◆ How to complete this task
Pictures aside, write out the data exactly as it reads.

####

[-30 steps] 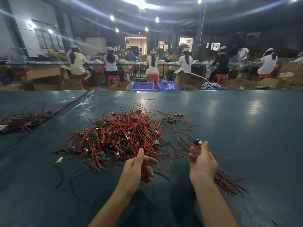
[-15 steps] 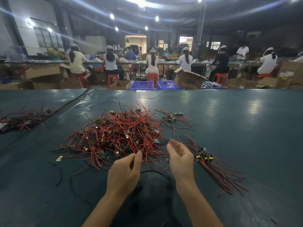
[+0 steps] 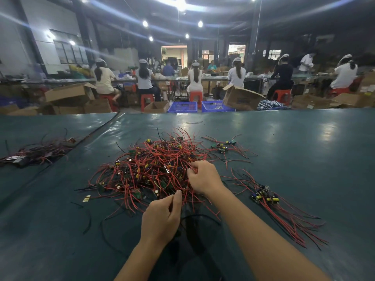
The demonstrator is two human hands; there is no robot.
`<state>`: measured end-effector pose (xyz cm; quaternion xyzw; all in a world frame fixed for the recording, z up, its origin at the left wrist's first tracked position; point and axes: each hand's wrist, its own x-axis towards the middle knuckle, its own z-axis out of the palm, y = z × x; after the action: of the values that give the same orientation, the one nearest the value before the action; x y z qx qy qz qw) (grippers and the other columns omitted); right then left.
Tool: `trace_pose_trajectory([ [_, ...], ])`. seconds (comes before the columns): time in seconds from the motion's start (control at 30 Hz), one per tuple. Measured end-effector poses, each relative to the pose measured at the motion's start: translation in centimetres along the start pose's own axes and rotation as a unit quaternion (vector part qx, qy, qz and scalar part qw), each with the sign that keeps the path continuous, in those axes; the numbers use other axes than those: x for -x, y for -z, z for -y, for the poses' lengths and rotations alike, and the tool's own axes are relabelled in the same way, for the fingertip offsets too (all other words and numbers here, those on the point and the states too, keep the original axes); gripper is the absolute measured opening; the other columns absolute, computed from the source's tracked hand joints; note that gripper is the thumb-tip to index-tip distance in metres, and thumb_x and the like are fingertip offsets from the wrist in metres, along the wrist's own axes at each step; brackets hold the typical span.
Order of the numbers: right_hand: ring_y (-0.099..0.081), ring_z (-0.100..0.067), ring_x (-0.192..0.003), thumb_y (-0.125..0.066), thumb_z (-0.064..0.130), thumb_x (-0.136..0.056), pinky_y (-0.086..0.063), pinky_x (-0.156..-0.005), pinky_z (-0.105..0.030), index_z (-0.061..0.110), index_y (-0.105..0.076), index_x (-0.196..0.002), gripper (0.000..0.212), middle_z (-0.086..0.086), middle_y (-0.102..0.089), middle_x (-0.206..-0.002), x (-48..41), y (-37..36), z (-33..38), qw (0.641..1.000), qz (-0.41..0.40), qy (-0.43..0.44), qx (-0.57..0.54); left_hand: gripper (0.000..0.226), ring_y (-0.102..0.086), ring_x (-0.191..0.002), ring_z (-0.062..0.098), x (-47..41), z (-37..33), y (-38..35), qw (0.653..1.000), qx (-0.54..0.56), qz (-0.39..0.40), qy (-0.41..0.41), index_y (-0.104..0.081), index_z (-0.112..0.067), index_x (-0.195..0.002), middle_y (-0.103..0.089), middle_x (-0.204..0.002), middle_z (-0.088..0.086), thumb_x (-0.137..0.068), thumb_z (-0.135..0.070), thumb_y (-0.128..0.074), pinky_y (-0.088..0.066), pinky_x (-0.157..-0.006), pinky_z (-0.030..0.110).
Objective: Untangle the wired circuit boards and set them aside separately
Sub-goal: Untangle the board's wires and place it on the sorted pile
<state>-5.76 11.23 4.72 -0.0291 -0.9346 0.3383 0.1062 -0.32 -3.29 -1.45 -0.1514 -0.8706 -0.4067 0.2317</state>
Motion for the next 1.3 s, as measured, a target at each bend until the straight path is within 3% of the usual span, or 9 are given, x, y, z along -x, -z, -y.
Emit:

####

◆ Answer space
[-30 steps] 
[-15 steps] 
[+0 steps] 
The demonstrator is two human hands; there is no robot.
`<state>`: measured end-effector pose (xyz cm; quaternion xyzw; all in a world frame fixed for the recording, z up, its origin at the left wrist's first tracked position; point and axes: each hand's wrist, its own x-axis towards the middle knuckle, its own z-axis out of the palm, y = z × x; after the action: of the values that give the same orientation, the one nearest the value before the action; x y z qx qy qz qw) (grippers and the other columns omitted); right then left.
Tool: `trace_pose_trajectory([ [_, ...], ])`. seconds (comes before the columns): time in seconds from the motion's start (control at 30 Hz), one per tuple. Measured end-effector poses, each relative to the pose measured at the motion's start: translation in centimetres along the start pose's own axes and rotation as a unit quaternion (vector part qx, qy, qz and scalar part qw), each with the sign that keeps the path continuous, in those axes; the numbers use other axes than those: x for -x, y for -z, z for -y, for the poses' lengths and rotations alike, and the tool's own axes are relabelled in the same way, for the fingertip offsets too (all other words and numbers here, those on the point and the states too, keep the original axes); gripper is the absolute measured opening; the other columns absolute, computed from the source's tracked hand joints; note that gripper is the thumb-tip to index-tip distance in metres, and thumb_x and the like are fingertip offsets from the wrist in metres, along the wrist's own axes at each step; brackets hold the typical span.
Order of the numbers: right_hand: ring_y (-0.099..0.081), ring_z (-0.100..0.067), ring_x (-0.192..0.003), thumb_y (-0.125..0.066), thumb_z (-0.064..0.130), thumb_x (-0.136..0.056), pinky_y (-0.086..0.063), pinky_x (-0.156..-0.005), pinky_z (-0.105..0.030), index_z (-0.061..0.110), index_y (-0.105..0.076), index_x (-0.196..0.002), gripper (0.000..0.212), middle_z (-0.086..0.086), middle_y (-0.102..0.089), middle_x (-0.206..-0.002), x (-48..41), y (-37..36), z (-33..38), qw (0.641..1.000), qz (-0.41..0.40), qy (-0.43..0.44), qx (-0.57..0.54); left_hand: gripper (0.000..0.226), ring_y (-0.102..0.086), ring_x (-0.191..0.002), ring_z (-0.062..0.098), x (-47..41), z (-37..33), y (-38..35), qw (0.653..1.000), qx (-0.54..0.56), qz (-0.39..0.40), qy (-0.41..0.41), index_y (-0.104..0.081), index_z (-0.112..0.067), index_x (-0.195..0.002), middle_y (-0.103..0.089), middle_x (-0.204..0.002), middle_z (-0.088..0.086), thumb_x (-0.137..0.068), thumb_z (-0.135..0.070), thumb_y (-0.128..0.074), pinky_y (-0.088..0.066), pinky_x (-0.157..-0.006), pinky_z (-0.030..0.110).
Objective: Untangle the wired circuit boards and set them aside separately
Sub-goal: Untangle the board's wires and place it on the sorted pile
<state>-5.76 11.23 4.72 -0.0291 -0.9346 0.3383 0.1062 -0.32 -3.29 -1.45 -0.1514 -0.8706 -0.4067 0.2317</state>
Motion for the next 1.3 s, as measured, a target at each bend until the straight path is within 3% of the usual span, or 9 are given, x, y, z along -x, -z, -y.
Emit:

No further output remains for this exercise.